Experts warn that cold, damp and mould pose a “massive health problem” this winter as people cannot afford to heat their homes. New data from the government and the social housing watchdog shows that conditions are already deteriorating for private and social tenants.
Experts are warning of the “massive health problem” that could result from England’s ageing housing stock in the cost of living crisis.
It’s something that Peter, who rents a home in Yorkshire for him and his two sons, knows all too well.
There have been ongoing issues with damp and mould for the whole decade that he’s lived there and it’s negatively affecting the family’s physical and mental health.
“I’m poorly already and it’s just so cold in winter. It’s a dump, really. [The boys] get more coughs and colds,” he says.
“[They’re] not sleeping properly.
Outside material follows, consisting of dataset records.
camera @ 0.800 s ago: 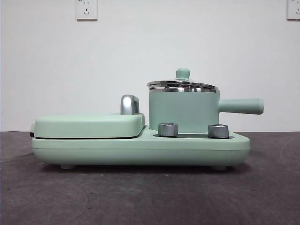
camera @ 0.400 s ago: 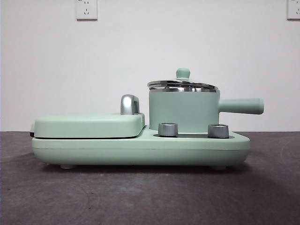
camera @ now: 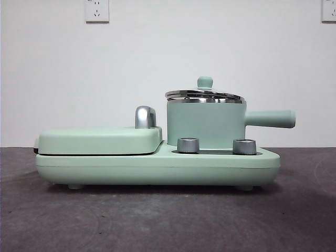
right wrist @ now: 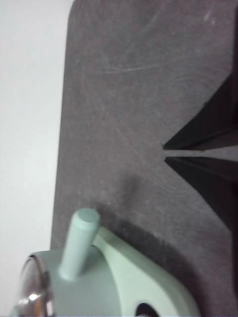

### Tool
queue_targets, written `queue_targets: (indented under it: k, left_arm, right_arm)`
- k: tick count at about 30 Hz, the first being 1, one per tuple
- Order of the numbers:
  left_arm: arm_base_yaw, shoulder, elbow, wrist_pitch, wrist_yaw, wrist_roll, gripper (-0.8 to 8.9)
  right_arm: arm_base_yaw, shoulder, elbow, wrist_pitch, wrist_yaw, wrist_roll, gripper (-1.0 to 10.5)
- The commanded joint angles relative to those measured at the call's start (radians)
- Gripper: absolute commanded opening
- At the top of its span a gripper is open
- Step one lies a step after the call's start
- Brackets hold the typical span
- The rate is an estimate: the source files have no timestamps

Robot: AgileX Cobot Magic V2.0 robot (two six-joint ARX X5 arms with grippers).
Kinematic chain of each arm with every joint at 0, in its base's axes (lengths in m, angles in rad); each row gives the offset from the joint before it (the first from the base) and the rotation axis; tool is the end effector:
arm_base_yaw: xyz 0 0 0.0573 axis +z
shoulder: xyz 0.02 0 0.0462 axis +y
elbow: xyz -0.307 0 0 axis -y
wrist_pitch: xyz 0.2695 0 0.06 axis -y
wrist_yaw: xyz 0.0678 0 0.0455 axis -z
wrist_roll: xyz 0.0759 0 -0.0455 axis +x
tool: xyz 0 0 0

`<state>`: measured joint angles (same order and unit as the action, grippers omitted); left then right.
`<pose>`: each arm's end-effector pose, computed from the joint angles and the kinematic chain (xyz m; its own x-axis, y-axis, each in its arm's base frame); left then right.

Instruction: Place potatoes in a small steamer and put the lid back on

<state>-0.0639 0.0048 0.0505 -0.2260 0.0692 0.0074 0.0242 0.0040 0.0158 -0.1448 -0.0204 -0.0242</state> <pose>0.1201 -0.0129 0.1515 0.9750 -0.1317 -0.1789 0.1329 0.9911 -0.0051 0.1241 0.0046 0.1489 0.9902 0.0444 -0.1326 -0.0476 0.9986 -0.0213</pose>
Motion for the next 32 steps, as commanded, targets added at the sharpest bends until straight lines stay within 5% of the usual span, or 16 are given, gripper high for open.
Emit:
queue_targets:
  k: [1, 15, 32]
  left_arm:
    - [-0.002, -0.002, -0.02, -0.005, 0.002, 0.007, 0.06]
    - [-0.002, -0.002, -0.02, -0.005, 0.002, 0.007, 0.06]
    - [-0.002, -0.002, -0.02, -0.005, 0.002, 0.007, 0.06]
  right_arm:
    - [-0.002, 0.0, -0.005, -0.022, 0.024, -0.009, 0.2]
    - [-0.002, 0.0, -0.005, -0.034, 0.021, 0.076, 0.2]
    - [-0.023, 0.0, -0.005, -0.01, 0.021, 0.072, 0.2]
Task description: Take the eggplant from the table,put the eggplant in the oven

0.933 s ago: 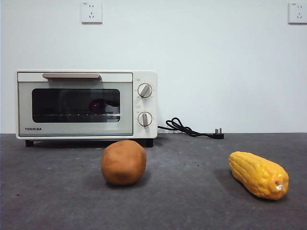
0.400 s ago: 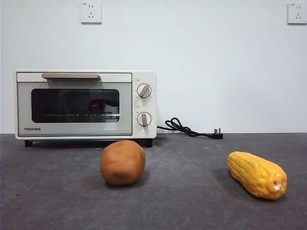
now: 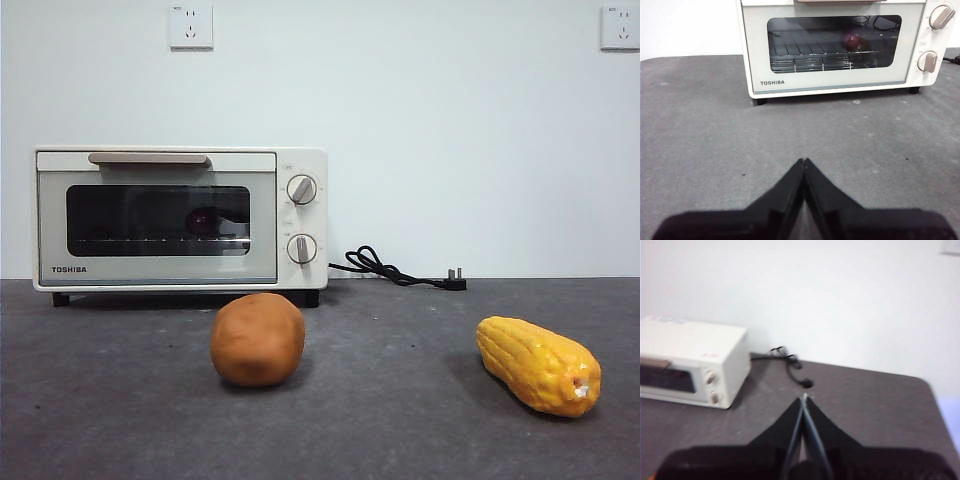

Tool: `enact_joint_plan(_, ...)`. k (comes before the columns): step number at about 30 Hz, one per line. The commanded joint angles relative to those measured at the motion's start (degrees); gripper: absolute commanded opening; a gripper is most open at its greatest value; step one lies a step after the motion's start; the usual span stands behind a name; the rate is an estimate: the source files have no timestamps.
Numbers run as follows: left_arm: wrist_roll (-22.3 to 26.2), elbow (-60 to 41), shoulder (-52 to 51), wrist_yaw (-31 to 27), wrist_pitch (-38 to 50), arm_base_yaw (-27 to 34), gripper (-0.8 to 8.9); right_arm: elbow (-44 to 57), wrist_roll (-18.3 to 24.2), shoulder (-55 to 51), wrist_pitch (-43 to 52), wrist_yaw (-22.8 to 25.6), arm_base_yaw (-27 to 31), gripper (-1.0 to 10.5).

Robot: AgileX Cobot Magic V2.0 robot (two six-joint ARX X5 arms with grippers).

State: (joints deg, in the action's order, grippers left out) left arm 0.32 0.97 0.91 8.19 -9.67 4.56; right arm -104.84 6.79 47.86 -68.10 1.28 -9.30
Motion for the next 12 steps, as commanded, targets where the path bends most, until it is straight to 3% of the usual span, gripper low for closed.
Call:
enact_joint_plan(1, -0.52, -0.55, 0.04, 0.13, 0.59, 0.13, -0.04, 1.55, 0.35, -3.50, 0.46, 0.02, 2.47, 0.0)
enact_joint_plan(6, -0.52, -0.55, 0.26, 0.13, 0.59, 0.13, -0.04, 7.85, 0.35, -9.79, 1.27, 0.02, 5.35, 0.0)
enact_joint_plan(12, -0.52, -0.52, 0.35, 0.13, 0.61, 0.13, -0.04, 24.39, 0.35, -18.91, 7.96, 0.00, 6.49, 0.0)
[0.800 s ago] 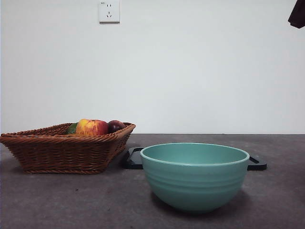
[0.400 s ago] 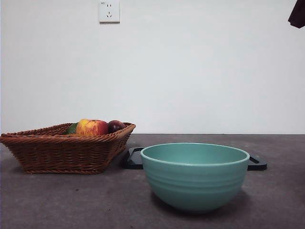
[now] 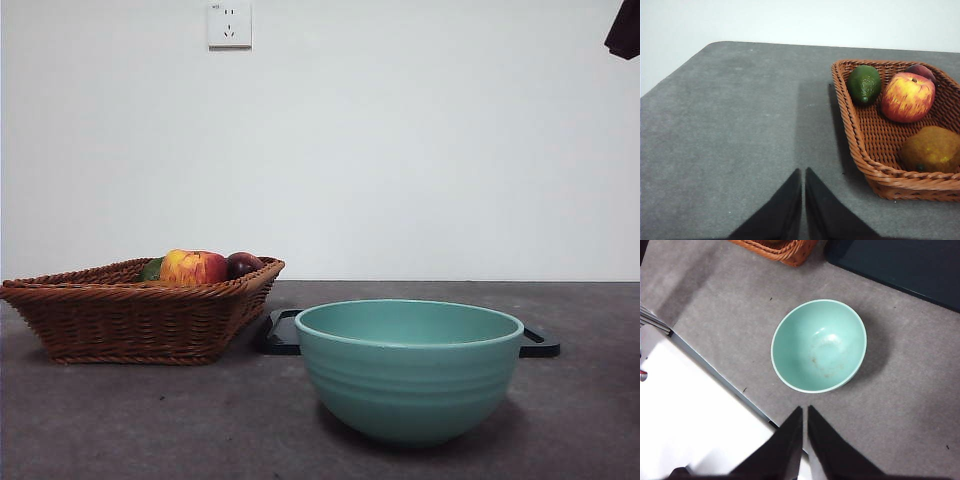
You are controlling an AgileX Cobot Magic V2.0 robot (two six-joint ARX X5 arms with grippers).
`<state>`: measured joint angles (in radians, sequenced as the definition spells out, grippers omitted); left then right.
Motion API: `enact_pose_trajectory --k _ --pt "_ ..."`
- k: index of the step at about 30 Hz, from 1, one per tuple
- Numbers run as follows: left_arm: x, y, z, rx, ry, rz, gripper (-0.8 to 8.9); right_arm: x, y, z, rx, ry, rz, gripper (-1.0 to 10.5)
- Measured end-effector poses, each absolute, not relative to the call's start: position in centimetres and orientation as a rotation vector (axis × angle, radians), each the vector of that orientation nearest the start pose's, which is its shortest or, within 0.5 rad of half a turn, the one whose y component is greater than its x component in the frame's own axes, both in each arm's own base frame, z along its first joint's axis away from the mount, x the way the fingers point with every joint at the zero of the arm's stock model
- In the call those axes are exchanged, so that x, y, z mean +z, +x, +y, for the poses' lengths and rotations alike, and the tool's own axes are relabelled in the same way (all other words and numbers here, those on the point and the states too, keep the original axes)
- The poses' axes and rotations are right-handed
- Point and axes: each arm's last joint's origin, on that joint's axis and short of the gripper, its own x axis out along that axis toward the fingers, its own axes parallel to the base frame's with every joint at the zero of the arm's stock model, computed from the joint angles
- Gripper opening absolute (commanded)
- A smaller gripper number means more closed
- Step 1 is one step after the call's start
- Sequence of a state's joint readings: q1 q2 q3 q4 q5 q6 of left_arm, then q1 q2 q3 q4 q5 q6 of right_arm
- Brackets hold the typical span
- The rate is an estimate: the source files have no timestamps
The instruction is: Pick up the wifruite, put it on the bowl, pick up the plate, put it on desk
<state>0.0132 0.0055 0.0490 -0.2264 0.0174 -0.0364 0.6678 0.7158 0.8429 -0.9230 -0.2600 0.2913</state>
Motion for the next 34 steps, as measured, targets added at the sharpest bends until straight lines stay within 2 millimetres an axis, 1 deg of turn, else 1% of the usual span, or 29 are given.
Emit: enact_pose_trajectory --k 34 --pt "15.77 9.38 0.07 0.000 -0.046 0.171 0.10 29.89 9.21 8.21 0.750 0.089 0.925 0.1"
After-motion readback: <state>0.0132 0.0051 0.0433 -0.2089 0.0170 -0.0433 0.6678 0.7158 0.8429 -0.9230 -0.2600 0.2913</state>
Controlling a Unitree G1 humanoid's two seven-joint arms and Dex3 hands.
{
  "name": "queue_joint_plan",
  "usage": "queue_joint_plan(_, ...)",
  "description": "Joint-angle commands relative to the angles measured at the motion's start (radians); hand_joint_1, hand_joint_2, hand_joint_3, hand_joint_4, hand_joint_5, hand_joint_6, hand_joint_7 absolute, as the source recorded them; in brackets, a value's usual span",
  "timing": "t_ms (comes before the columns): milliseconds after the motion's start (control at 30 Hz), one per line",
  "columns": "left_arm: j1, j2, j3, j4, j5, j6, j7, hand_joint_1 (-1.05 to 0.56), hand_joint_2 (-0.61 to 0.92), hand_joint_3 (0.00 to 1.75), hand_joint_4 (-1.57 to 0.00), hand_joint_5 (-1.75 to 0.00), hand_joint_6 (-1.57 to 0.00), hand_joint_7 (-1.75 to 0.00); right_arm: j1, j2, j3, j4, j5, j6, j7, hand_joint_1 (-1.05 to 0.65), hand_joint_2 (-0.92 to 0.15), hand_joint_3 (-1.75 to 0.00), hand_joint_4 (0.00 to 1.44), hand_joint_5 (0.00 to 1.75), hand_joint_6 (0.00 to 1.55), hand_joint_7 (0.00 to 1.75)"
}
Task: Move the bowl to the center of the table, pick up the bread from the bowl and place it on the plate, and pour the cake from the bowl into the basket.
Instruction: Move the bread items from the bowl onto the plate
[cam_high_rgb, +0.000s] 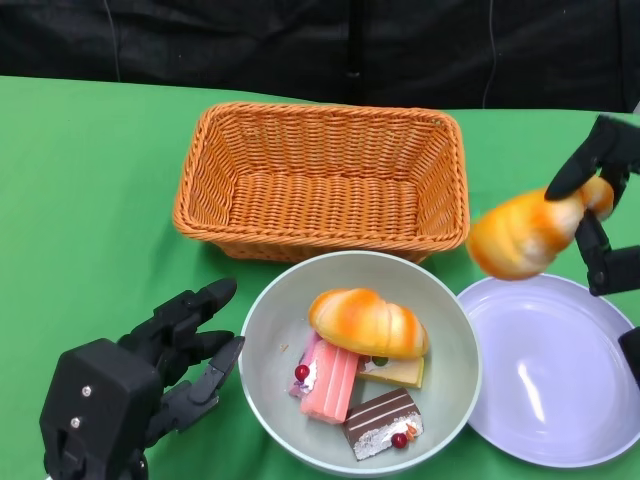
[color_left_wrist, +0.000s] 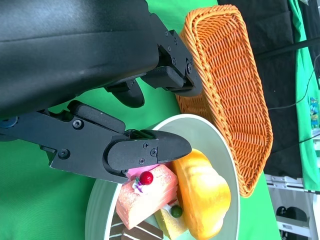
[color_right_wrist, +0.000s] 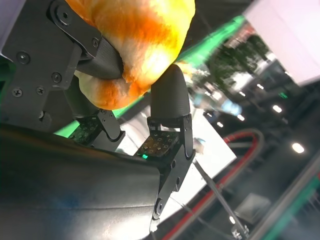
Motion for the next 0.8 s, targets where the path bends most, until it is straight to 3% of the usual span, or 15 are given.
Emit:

At the moment we’re sleeping three in a room just to keep warm.”
The regulator recently found that there were “significant failings” by the housing association responsible for the home where two-year-old Awaab Ishak died because of mould.
Exclusive numbers from the social housing watchdog shared with Sky News paint a worrying picture for the sector.
In the eight months to November, there have been 30% more complaints and twice as many decisions following investigations into damp, mould and leaks in social housing as there were in 2020-21, according to the Housing Ombudsman.
Last year was a record high, but if the current trend continues, this year is on track to surpass those numbers.
Chris Johnes, public health speciality registrar at The Health Foundation, says that the cost of living crisis poses a “massive heath problem” this winter, as many people cannot afford to heat their homes adequately.
“If you drop much below 18 degrees in the home for significant periods, which is what is recommended by the World Health Organisation, you’re going to see significant health impacts, especially for people with pre-existing conditions,” he says.
Mould and damp can have devastating health impacts, but are not the only issues.
Mr Johnes says that decreasing the temperature of your home even a couple of degrees below 18 significantly increases the likelihood of respiratory and circulatory problems.
The risks are especially high for children. They are twice as likely to suffer respiratory problems after long periods in cold, damp homes, according to a report from the Institute of Health Inequality.
The biggest issues are in private rentals
Conditions in many social homes are concerning, but the most acute issues are actually in private rented homes.
More than one in 10 private rentals have issues with damp and almost a quarter don’t meet the government’s Decent Homes Standard, according to new data from the English Housing Survey 2021-22.
This is a much higher proportion than all other types of tenure.
Moreover, the scale of the problem has increased over the past year in the private rented sector, while it has continued to improve in all other tenures.
In some parts of the country conditions are even worse.
Almost one in six private rentals in Yorkshire and the Humber have issues with damp, according to the most recent data on regional differences from 2020-21.
Almost two-fifths are non-decent, which is three times as many as in the South East.
As well as having a devastating personal impact, poor housing is a huge drain on public services.
The National Audit Office estimates that poor-quality housing in the private rented sector costs the NHS around £340m a year.
At his home in Yorkshire, Peter worries about how much worse things will get over the cold winter months.
“Every winter there is damp, leaks from the shower, leaks from the boys’ bedroom,” he says.
“After Christmas when the snow comes and the rain and the wind, then you can feel the wet through the walls.
“I feel we’ve got no choice whatsoever. I think if I approach him [the landlord] too much he’ll throw us out and just get someone else in. It’s just a nightmare, a complete nightmare.”
We have changed Peter’s name as he wants to remain anonymous for fear that he will be evicted for speaking out.
UK has oldest housing stock in Europe
A lack of new homes means that the housing stock relies on Victorian and early 20th century houses, which tend to be poorly insulated and costly to retrofit.
More than a third of homes in England were built before 1945, including a fifth before 1919.
The private rental sector has an even higher proportion of older homes. Almost a third were built pre-1919.
Professor David Robinson, head of the urban studies and planning department at the University of Sheffield, says that the UK’s old housing stock is a legacy of its early industrialisation.
“A huge amount of housing was put up during the rapid growth of industrial cities in the 1800s and a lot of that is terraced housing, which is very hard to retrofit.”
This is especially true in Yorkshire and other parts of the north and Midlands.
“There are higher levels of old stock, more terraced housing, and less new housing development,” says Prof Robinson.
“Policy views it as the individual owner’s responsibility to maintain their property, but as a society we need to make sure that the housing stock is maintained if we are going to be able to house future generations.”
A spokesperson for the Department for Levelling Up, Housing and Communities said: “We are introducing a Decent Homes Standard for the Private Rented Sector for the first time ever which will make sure privately rented homes are safe and decent. We have recently consulted on this and will set out next steps in due course.
“Under the Decent Homes Standard, providers of social housing must take action if hazardous levels of damp and mould are found in properties.
“We’re also strengthening the powers of the Regulator of Social Housing to make sure landlords meet these standards and do not ignore tenants, including issuing unlimited fines and making emergency repairs with landlords footing the bill.”